**TASK DIRECTIONS**
Copy exactly the lines from the start of the data below through the one that carries "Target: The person", and only those.

== RECORDED DATA

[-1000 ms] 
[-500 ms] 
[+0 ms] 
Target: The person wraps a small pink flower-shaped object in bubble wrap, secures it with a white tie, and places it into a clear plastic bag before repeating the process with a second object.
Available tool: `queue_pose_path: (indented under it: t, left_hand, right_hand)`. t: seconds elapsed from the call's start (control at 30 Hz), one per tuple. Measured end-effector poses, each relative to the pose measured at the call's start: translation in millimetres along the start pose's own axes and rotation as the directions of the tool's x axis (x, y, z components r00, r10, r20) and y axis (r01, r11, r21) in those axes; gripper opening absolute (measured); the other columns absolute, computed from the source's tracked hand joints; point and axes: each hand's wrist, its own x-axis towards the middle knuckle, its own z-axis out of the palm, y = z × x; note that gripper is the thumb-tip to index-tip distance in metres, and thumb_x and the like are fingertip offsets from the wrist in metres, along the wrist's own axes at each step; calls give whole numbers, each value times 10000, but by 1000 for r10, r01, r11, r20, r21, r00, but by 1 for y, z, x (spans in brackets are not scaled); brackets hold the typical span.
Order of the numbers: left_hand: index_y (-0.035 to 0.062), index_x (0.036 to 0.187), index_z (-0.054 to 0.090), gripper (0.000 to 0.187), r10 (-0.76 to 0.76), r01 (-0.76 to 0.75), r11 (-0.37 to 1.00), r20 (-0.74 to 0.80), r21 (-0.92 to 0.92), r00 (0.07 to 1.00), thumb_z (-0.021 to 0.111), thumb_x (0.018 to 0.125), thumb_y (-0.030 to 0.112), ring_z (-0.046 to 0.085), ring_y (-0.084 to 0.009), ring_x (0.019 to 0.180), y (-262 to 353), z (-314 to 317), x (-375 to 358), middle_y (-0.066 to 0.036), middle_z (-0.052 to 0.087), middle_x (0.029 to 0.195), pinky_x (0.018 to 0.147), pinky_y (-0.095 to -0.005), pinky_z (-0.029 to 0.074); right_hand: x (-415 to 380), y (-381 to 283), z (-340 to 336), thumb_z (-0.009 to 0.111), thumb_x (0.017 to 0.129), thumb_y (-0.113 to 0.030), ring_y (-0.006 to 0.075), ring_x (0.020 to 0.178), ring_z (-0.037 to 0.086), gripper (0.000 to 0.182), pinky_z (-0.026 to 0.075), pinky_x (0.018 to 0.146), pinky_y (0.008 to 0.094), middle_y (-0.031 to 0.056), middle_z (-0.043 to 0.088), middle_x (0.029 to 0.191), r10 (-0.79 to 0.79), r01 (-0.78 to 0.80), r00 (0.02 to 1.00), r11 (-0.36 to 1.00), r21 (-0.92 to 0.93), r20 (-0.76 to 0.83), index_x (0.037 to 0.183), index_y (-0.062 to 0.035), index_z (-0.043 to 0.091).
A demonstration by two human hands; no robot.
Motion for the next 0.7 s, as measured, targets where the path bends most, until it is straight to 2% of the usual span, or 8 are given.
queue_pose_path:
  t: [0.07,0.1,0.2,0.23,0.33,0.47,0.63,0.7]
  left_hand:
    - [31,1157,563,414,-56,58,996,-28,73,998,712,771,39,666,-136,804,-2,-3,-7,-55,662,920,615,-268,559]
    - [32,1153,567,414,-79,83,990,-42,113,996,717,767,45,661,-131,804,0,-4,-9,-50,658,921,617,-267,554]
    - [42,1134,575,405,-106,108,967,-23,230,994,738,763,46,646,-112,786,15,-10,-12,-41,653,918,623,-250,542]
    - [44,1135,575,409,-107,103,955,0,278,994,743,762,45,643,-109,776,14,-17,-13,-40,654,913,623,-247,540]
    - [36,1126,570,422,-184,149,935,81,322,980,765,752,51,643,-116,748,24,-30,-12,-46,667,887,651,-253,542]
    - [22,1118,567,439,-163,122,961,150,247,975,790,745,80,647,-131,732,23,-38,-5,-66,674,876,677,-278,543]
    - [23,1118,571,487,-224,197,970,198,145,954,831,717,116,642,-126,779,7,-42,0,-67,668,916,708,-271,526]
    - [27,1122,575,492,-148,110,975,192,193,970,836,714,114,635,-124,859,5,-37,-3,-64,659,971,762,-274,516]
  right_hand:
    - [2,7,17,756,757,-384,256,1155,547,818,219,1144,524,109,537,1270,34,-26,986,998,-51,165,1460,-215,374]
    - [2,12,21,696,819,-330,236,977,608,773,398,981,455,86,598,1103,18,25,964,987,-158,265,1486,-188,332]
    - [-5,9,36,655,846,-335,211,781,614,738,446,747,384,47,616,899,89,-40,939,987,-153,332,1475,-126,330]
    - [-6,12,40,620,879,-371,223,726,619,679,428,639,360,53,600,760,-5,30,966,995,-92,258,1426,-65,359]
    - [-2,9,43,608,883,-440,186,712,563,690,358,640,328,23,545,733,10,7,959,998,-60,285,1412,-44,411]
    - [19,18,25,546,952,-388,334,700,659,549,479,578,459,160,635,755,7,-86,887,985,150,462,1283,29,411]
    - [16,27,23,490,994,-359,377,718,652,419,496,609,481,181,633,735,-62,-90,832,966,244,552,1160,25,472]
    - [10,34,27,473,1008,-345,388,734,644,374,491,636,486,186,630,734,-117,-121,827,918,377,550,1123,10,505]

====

**RESULT OF THE EXERCISE**
[-1000 ms] 
[-500 ms] 
[+0 ms] 
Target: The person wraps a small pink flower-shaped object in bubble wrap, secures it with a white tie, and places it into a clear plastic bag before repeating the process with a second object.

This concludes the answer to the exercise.